The USD/JPY moved significantly higher after finding support at 101.10 (S2), last week. The rate emerged above the 101.40 barrier and I would expect the upside to continue towards the resistance of 101.85 (R1) or towards the upper boundary of the purple downward sloping channel. The MACD lies above its signal line and seems ready to obtain a positive sign soon, while the RSI crossed above its 50 level, magnifying the case for the continuation of the upside wave. However, the pair is trading within the purple downside channel and as a result, the overall short-term path remains to the downside. On the daily chart, I can see a morning star candle pattern favoring further upside correction.
• Support: 101.40 (S1), 101.10 (S2), 100.80 (S3)
• Resistance: 101.85 (R1), 102.25 (R2), 102.65 (R3)
EUR/GBP in a correcting mode
The EUR/GBP continued moving higher, confirming the bullish engulfing candle pattern identified on the daily chart and the positive divergence between our momentum studies and the price action. The pair violated the resistance zone (turned into support) of 0.7960 (S1) and thus I would expect the advance to continue, perhaps towards the blue downtrend line or the 0.8030 (R1) hurdle. Nevertheless, as long as the pair is forming lower highs and lower lows below the blue downtrend line drawn from back the 11th of April, I consider the overall outlook to be to the downside and any further advances as renewed selling opportunities. Only a decisive move above 0.8030 (R1) would be a reason to reconsider our analysis
• Support: 0.7915 (S1), 0.7830 (S2), 0.7760 (S3)

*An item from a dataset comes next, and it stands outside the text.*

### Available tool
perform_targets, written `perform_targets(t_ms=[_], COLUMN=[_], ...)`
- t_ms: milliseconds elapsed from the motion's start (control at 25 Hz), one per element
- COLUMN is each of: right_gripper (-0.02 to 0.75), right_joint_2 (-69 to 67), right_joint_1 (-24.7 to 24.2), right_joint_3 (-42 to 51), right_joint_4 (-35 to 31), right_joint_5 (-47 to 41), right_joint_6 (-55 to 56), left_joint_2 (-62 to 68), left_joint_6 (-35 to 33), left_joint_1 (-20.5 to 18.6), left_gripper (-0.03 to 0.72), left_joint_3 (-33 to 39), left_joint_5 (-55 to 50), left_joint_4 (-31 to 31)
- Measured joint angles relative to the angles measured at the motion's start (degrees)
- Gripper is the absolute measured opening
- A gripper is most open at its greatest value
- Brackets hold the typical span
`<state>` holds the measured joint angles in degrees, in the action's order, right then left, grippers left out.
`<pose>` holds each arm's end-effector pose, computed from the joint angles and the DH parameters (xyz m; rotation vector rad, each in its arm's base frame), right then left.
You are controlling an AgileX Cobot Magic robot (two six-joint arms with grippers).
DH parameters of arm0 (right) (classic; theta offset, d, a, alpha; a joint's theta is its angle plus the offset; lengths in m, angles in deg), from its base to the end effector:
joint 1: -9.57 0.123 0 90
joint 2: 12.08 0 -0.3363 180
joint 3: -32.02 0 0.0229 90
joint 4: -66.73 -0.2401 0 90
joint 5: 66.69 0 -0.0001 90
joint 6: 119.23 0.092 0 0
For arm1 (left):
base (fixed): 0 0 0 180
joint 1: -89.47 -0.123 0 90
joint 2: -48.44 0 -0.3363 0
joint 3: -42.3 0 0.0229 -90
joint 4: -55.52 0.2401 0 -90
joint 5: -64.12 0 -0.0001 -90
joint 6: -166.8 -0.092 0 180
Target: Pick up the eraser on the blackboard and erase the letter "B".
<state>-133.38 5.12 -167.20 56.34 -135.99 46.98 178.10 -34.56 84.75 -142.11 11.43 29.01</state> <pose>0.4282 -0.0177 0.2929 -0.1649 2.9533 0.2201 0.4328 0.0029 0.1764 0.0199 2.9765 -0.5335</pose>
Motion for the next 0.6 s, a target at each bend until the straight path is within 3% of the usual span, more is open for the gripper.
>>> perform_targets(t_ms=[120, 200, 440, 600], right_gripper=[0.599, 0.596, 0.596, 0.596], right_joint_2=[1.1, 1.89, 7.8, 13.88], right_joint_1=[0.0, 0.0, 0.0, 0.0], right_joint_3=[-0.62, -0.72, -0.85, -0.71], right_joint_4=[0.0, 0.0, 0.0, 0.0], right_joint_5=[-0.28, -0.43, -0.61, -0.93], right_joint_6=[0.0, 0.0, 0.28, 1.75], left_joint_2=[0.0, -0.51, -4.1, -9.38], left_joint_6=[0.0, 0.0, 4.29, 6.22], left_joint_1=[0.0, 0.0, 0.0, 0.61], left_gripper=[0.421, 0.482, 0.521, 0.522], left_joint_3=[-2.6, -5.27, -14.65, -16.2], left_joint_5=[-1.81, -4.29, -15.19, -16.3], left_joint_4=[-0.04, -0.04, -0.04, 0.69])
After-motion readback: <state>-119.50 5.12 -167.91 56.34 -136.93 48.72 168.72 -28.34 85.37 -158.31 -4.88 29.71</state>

• Resistance: 0.7960 (R1), 0.8030 (R2), 0.8080 (R3)
Gold tumbles, breaking the uptrend line
Gold collapsed on Monday, breaking below the blue uptrend line, drawn from back the 5th of June. Nevertheless, the plunge was halted by the support zone of 1305 (S1) and the 200-period moving average. The MACD lies below both its signal and zero lines, confirming yesterday’s negative momentum. Although we may experience further declines, I would wait for a clear move below that strong support zone to trigger further extensions and perhaps target the 1285 (S2) barrier. On the daily chart, the 1305 (S1) barrier is near the 50-period moving average, corroborating my view that a break below 1305 (S1) is needed for further declines.
• Support: 1305 (S1), 1285 (S2), 1265 (S3)

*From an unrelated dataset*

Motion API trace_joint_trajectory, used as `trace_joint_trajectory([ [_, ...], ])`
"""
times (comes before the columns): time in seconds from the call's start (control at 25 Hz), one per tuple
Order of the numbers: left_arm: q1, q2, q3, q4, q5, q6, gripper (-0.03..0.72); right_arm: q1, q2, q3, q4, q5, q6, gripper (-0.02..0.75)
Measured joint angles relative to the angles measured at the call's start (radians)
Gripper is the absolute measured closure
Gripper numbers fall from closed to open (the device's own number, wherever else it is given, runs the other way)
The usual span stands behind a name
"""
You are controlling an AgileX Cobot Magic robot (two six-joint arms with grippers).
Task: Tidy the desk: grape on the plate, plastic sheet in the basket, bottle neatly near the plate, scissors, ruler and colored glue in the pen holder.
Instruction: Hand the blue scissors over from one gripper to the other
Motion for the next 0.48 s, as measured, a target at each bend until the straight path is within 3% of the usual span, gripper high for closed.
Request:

• Resistance: 1310 (R1), 1325 (R2), 1332 (R3)
WTI bounces from 100.40
WTI moved somewhat higher on Monday, supporting our expectations for a forthcoming bounce from the support zone of 100.40 (S1). Seeing that the RSI moved higher after exiting its oversold field and that the MACD crossed above its signal line, I would expect the upside wave to continue. Additionally, I can identify positive divergence between the RSI and the price action, amplifying the case for further advances, maybe for a test at the 101.70 (R1), area as a resistance this time. Nevertheless, the price structure remains lower peaks and lower troughs below both the moving averages and below the blue downtrend line. Bearing this in mind, I still see a downtrend and I would consider any further advances as a correcting wave, at least for now. Only a move above 103.05 (R3) could signal a forthcoming higher high and flip the picture positive.